Во время таких наездов я бессменно дежурил при ней, исполняя все ее поручения, ради которых рыскал по всему Петербургу как бездомная собака. Последней моей обязанностью было проводить ее на вокзал железной дороги в день ее отъезда. Затем мы первое время усиленно переписывались недели две-три, а там, после небольшого промежутка, снова приходила телеграмма на мое имя в контору приблизительно следующего содержания: «Приезжаю с таким-то поездом — встречайте!», и я, как послушный раб, шел встречать, причем случалось ей запаздывать тремя, четырьмя поездами против назначенного.

Наконец она приезжала, и вот опять на несколько дней я почти исчезал из дому, обманывая жену, придумывая всякие нелепицы в объяснение моих исчезновений.

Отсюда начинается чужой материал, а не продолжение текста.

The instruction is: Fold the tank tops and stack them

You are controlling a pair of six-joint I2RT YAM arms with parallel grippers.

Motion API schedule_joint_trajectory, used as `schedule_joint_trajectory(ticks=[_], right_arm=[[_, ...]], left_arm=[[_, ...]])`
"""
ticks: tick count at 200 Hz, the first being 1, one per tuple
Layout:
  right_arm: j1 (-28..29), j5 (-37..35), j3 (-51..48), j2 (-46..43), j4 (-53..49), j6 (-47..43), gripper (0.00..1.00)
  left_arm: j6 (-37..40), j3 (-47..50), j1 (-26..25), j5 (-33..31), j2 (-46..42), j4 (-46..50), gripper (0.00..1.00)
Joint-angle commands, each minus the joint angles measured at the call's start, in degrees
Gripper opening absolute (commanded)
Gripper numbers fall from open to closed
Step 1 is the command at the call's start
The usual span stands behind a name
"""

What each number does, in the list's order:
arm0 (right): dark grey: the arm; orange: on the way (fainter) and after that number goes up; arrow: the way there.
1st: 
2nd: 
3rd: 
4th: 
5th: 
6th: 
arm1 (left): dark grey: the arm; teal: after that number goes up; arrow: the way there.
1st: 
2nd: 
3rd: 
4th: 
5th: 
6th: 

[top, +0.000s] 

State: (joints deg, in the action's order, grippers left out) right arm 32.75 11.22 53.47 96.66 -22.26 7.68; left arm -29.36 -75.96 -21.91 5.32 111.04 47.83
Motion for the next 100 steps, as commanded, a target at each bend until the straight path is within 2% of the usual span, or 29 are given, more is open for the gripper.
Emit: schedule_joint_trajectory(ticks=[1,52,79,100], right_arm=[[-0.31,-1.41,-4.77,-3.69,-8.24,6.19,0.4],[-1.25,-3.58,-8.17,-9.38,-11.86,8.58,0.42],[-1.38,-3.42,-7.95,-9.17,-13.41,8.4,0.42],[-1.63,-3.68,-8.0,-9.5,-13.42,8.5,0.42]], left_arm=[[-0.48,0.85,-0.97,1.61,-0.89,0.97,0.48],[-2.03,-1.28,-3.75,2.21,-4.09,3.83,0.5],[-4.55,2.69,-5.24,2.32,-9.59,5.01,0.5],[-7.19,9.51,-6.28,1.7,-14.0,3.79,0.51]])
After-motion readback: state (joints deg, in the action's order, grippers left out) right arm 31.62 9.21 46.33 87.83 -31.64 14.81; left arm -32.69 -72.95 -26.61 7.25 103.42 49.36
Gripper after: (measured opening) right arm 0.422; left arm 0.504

Припоминая теперь наши отношения, я решительно не понимаю, чего ей было надо от меня. Она постоянно твердила, что желает видеть во мне только друга, но тогда для чего она кокетничала. Для чего, сидя со мною вечерами вдвоем, когда Z, у которых она останавливалась, не бывало дома, она иногда переходила в залу, садилась к роялю и начинала полным страсти и неги голосом петь разные сентиментальные романсы. У каждой певицы есть свой шедевр, у Огоневой шедевром была партия Зибеля из Фауста:

Расскажите вы ей, Цветы мои, Как люблю я ее, Как страдаю по ней...33

Голос у нее был действительно прекрасный или, по крайней мере, таковым казался мне. При мертвой тишине пустой квартиры, при слабом освещении большой залы одною лампой под красным абажуром, пение это производило на меня чарующее действие. Я просто терял рассудок. Огонева прекрасно видела, какое впечатление производит на меня, и, когда искоса окидывала меня лукаво-высматривающим взглядом из-под полуопущенных ресниц, я видел в ее лице выражение какого-то злого торжества. Ей положительно доставляло удовольствие мучить меня. Стоило мне, прервав какой-нибудь деловой разговор, какие мы обыкновенно вели, коснуться хотя бы вскользь моих чувств к ней, она вдруг становилась холодно-неприступна и без церемонии говорила: «Вы, кажется, начинаете бредить, не пора ли вам домой, я думаю, ваша жена заждалась вас!»